Norconex / crawlers

Norconex Crawlers (or spiders) are flexible web and filesystem crawlers for collecting, parsing, and manipulating data from the web or filesystem to various data repositories such as search engines.
https://opensource.norconex.com/crawlers
Apache License 2.0
183 stars 68 forks source link

Error when trying to crawl same job again #264

Closed doaa-khaled closed 8 years ago

doaa-khaled commented 8 years ago

I tried to crawl with the same configuration for second time, when trying to do that I get that exception Execution failed for job: Crawler HTTP Collector com.norconex.jef4.job.JobException: 2 out of 2 jobs failed in async group "Crawler HTTP Collector" at com.norconex.jef4.job.group.AsyncJobGroup.executeGroup(AsyncJobGroup.java:105) at com.norconex.jef4.job.group.AbstractJobGroup.execute(AbstractJobGroup.java:80) at com.norconex.jef4.suite.JobSuite.runJob(JobSuite.java:350) at com.norconex.jef4.suite.JobSuite.doExecute(JobSuite.java:300) at com.norconex.jef4.suite.JobSuite.execute(JobSuite.java:172) at com.norconex.collector.core.AbstractCollector.start(AbstractCollector.java:120)

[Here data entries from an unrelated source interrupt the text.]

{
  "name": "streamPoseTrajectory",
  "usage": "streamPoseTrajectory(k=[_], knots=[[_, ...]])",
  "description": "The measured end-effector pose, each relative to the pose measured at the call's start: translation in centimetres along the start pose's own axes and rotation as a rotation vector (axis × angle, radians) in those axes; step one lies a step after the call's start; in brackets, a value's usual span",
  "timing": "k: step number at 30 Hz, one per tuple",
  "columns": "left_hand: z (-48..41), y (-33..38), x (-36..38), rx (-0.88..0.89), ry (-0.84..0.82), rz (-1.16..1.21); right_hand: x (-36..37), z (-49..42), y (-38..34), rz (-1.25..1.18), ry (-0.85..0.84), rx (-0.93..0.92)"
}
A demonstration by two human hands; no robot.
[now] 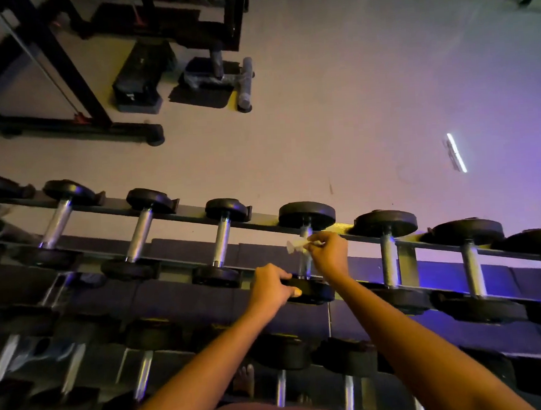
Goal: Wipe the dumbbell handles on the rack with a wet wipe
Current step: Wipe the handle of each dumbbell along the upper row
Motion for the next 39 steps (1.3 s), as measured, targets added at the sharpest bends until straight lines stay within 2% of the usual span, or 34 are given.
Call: streamPoseTrajectory(k=[6, 11, 14, 26, 33, 39], knots=[[0.8, 0.4, 0.1, -0.037, 0.037, 0.015, 0.7, -2.6, -0.8, 0.112, -0.033, -0.071], [0.4, 0.5, 0.1, -0.053, 0.046, -0.01, 0.8, 0.0, 1.2, 0.189, -0.18, -0.032], [0.2, 0.6, 0.1, -0.045, 0.035, -0.032, 0.9, 1.7, 3.3, 0.143, -0.239, 0.017], [0.0, 0.2, 0.2, -0.051, 0.053, -0.01, 0.0, -4.2, -0.4, 0.031, -0.02, -0.027], [0.2, 0.0, 0.4, -0.037, 0.059, 0.023, 0.4, 0.3, 3.0, 0.204, -0.279, -0.027], [0.5, 0.1, 0.3, -0.034, 0.056, 0.017, 0.0, 0.6, 2.3, 0.134, -0.213, 0.006]])
Point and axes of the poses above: each hand's wrist, its own z-axis away from the middle knuckle, its own x-axis out of the palm, y = z × x, the point moved 2 cm from there along -z, towards the middle knuckle, and after that the axes turned 9 degrees about -x, right-handed, at the moved point
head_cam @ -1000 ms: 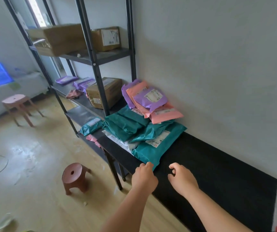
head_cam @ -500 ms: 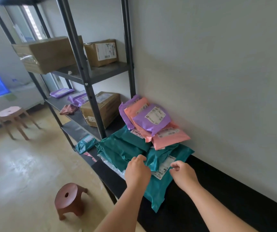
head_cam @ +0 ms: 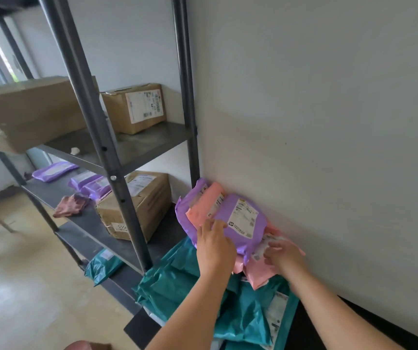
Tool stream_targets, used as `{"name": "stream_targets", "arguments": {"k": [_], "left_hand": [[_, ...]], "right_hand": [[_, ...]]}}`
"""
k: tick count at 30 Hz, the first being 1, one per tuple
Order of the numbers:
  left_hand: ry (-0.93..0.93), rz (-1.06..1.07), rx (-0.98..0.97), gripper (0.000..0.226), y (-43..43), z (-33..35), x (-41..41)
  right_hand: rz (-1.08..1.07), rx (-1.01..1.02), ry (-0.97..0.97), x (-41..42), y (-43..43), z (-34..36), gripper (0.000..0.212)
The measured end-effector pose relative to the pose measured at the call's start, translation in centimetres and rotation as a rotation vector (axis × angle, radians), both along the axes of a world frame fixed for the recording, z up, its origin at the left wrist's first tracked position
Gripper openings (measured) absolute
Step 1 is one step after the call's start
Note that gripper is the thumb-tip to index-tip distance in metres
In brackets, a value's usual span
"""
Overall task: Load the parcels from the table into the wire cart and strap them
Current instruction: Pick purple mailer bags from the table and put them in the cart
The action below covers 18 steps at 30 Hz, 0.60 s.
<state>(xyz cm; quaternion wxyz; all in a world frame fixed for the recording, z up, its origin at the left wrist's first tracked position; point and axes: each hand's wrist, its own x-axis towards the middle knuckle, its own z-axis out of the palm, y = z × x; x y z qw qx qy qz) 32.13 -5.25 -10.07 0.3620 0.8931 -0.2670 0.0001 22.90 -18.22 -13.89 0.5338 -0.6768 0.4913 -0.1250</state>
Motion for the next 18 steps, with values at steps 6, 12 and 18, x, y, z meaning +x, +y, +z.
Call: {"name": "stream_targets", "arguments": {"k": [6, 12, 18], "left_hand": [[0.062, -0.077, -0.022, 0.037, -2.5, -0.6, 3.3], [0.103, -0.092, -0.031, 0.036, -2.6, -2.2, 5.0], [0.079, -0.132, -0.026, 0.035, -2.6, -2.9, 6.1]], "right_hand": [[-0.169, 0.116, -0.204, 3.5, -0.2, -0.9, 0.006], [-0.319, 0.34, -0.301, 5.0, -0.7, -1.2, 0.01], [-0.311, 0.45, -0.317, 6.9, 0.0, -0.4, 0.021]]}}
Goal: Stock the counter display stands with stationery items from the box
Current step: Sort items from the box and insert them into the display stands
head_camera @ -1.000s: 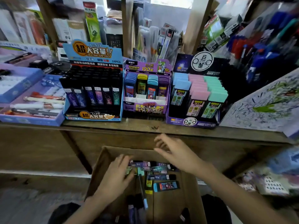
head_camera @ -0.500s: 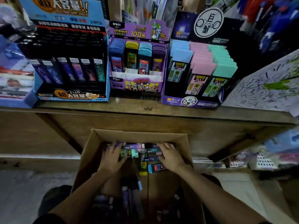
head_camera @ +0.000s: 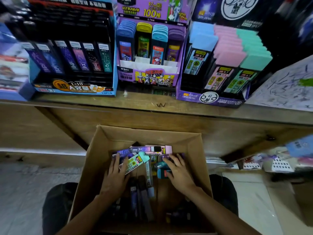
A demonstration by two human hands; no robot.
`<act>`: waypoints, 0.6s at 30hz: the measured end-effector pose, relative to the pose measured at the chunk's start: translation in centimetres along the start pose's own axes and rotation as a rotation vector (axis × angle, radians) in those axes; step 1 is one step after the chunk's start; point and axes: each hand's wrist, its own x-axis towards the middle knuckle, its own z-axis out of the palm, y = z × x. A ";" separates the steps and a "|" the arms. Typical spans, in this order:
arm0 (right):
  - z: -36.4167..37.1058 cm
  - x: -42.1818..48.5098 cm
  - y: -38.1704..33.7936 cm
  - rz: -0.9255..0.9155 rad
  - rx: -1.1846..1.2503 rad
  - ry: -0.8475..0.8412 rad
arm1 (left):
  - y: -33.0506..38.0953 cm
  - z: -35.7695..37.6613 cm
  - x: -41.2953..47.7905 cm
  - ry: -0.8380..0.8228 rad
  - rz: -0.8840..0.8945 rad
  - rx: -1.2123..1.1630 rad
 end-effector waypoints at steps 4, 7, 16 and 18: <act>0.8 -1.4 0.0 -0.052 -0.061 -0.035 | 0.5 -0.6 -1.1 -0.030 0.016 -0.014; 0.5 -1.5 0.1 -0.066 -0.086 -0.045 | 0.9 -1.3 -1.2 0.034 -0.015 -0.089; -1.2 -0.2 -0.7 0.106 -0.046 -0.163 | 2.6 -2.0 1.1 0.004 -0.178 -0.406; -1.3 0.0 -0.7 0.115 -0.061 -0.206 | 2.8 -2.2 1.4 -0.041 -0.199 -0.371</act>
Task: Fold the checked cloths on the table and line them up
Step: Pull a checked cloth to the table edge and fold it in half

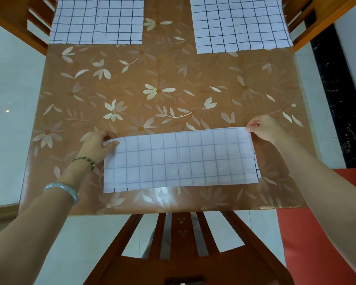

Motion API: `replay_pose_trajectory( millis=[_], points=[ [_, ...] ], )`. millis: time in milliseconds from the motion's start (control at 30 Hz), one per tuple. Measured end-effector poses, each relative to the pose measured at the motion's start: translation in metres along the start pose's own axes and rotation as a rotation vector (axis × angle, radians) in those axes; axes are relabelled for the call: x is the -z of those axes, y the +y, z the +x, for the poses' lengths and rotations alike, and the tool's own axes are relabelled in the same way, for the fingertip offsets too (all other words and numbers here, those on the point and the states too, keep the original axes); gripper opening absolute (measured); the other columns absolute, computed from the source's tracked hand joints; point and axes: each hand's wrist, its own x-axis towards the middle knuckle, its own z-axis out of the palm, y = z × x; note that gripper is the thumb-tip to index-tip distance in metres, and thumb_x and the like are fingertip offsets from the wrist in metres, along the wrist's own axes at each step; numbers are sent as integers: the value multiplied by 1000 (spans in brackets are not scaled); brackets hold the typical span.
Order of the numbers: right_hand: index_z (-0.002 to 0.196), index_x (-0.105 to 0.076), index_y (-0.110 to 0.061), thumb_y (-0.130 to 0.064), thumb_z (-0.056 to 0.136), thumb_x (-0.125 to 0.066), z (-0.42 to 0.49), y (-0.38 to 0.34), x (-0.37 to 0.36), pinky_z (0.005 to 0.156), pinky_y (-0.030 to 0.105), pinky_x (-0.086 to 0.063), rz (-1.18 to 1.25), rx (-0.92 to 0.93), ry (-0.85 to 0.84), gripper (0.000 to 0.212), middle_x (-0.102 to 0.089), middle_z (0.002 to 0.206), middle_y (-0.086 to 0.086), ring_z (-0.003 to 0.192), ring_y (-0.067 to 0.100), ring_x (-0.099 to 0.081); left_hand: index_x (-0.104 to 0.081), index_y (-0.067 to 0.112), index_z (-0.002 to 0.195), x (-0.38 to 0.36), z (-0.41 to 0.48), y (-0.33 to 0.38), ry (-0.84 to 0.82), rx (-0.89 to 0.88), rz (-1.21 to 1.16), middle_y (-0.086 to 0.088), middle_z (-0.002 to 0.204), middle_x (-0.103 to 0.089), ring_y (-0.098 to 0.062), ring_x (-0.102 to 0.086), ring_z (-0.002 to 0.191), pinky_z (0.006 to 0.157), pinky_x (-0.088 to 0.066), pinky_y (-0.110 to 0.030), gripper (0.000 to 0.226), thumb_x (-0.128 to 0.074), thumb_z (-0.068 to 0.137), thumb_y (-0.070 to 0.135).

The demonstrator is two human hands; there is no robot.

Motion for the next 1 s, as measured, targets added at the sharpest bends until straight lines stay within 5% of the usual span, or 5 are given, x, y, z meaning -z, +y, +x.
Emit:
replay_pose_trajectory(
  millis=[267, 433, 533, 733, 1000],
  points=[
    [96, -68, -12, -13, 94, -53, 1, -4, 7, 73, 24, -33, -86, -7, -17, 16, -63, 105, 3, 92, 13, -49, -61, 8, 73, 12, 1, -3, -85, 89, 19, -11, 78, -58, -32, -54, 77, 68, -38, -34, 22, -67, 86, 25],
    [110, -59, -17, -28, 76, -78, -9, -3, 7, 65, 15, -33, 83, -50, -56, 40, -55, 100, 3, 92, 16, -52, -48, 14, 63, 9, 5, 2, -18, 156, -32, -5, 75, -49, -23, -46, 66, 55, -32, -26, 32, -69, 85, 22],
    [110, -56, -17, -27, 75, -78, -19, 3, 1, 65, 18, -35, 139, -73, 67, 43, -53, 100, 1, 92, 16, -51, -58, 14, 91, 11, 6, 6, 46, 125, -44, -9, 100, -57, -29, -52, 91, 74, -44, -38, 24, -69, 83, 34],
    [117, -60, -13, -19, 86, -66, -40, 35, -14, 90, 49, -52, 305, -175, 108, 33, -57, 87, -6, 83, 21, -63, -40, 8, 137, -27, -29, 36, 48, -163, 253, -14, 142, -41, -33, -37, 129, 107, -28, -47, 80, -35, 84, 68],
    [115, -64, -11, -5, 89, -55, -65, 25, -30, 87, 30, -50, 279, -154, 104, 28, -63, 96, 0, 95, 23, -60, -9, 32, 152, -86, -58, 61, -70, -240, 418, -4, 160, -8, -27, -5, 147, 117, 2, -47, 75, -5, 88, 71]
  ],
)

essiembre commented 8 years ago

Do you have more information in the logs? The above does not say much unfortunately. Are you running it on its own or are you re-running it in the same JVM instance? You have to make sure you do not reusing the same instances. The best, as suggested before, is to launch your crawl code as an external process. If already a standalone process, feel free to attach your config to help with the troubleshooting.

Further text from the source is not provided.